→ YOUR TASK: Your output must consist solely of the lines from the one containing "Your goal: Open" through the end of the records, reproduced exactly.

→ SOURCE RECORDS:

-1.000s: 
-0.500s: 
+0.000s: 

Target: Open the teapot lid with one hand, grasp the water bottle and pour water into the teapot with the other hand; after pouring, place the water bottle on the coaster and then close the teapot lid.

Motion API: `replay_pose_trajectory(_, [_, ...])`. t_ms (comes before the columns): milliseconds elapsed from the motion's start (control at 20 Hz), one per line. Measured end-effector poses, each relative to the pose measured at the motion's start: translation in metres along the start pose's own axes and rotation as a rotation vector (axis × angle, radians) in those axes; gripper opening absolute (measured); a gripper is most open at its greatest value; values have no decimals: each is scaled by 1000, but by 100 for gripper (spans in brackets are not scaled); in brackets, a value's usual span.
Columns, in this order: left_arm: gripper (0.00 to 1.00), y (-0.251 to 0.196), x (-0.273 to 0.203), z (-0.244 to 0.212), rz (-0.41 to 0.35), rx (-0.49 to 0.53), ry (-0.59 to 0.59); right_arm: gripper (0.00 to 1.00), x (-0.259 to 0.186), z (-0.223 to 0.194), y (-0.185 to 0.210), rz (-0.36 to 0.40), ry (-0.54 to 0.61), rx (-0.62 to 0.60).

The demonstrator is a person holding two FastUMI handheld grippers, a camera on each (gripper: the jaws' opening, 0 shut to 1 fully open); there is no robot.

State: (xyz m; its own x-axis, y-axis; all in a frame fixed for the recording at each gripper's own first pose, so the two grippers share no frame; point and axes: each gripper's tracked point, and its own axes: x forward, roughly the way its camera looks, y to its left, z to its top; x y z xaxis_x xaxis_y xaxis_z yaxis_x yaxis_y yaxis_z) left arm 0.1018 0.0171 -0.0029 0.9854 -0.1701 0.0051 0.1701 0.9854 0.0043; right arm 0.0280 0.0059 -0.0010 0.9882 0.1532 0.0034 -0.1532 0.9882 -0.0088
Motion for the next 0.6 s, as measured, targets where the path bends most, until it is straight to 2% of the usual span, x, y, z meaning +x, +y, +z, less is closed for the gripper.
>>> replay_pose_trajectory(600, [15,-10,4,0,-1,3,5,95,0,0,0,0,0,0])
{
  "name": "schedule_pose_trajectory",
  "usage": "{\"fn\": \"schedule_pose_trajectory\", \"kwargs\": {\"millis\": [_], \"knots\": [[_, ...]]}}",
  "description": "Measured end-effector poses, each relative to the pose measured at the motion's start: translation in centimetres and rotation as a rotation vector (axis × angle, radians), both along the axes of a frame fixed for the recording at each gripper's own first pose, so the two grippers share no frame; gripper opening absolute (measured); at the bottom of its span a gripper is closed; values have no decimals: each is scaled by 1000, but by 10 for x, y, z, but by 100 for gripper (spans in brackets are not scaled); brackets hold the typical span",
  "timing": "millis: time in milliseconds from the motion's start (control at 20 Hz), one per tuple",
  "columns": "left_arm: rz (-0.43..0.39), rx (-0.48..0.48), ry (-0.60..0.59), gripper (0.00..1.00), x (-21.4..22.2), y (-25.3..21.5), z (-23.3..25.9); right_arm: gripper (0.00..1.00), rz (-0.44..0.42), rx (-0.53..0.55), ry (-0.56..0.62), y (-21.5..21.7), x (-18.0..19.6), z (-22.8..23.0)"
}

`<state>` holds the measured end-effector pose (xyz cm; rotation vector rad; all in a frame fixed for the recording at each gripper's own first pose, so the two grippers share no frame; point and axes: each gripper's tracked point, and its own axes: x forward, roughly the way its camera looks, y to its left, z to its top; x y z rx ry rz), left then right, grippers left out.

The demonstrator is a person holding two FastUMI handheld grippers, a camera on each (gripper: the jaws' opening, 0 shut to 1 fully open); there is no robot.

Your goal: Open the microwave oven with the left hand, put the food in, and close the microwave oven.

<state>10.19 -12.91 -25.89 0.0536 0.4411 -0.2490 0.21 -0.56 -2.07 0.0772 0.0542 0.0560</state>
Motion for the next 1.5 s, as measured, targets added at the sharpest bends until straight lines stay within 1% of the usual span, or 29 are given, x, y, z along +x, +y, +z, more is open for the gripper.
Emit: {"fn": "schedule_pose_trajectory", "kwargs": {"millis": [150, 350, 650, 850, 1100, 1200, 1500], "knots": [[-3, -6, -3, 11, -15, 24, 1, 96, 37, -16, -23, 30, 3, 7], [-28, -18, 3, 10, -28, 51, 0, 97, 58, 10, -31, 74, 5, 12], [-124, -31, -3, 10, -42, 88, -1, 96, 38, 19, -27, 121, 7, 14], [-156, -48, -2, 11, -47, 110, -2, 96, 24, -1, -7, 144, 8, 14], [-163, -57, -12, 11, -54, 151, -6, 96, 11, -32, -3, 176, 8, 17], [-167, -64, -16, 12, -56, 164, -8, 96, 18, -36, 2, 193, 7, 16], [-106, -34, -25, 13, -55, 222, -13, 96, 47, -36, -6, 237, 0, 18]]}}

→ EXERCISE RESPONSE:
Your goal: Open the microwave oven with the left hand, put the food in, and close the microwave oven.

<state>10.19 -12.91 -25.89 0.0536 0.4411 -0.2490 0.21 -0.56 -2.07 0.0772 0.0542 0.0560</state>
Motion for the next 1.5 s, as measured, targets added at the sharpest bends until straight lines stay within 1% of the usual span, or 29 are given, x, y, z along +x, +y, +z, more is open for the gripper.
Emit: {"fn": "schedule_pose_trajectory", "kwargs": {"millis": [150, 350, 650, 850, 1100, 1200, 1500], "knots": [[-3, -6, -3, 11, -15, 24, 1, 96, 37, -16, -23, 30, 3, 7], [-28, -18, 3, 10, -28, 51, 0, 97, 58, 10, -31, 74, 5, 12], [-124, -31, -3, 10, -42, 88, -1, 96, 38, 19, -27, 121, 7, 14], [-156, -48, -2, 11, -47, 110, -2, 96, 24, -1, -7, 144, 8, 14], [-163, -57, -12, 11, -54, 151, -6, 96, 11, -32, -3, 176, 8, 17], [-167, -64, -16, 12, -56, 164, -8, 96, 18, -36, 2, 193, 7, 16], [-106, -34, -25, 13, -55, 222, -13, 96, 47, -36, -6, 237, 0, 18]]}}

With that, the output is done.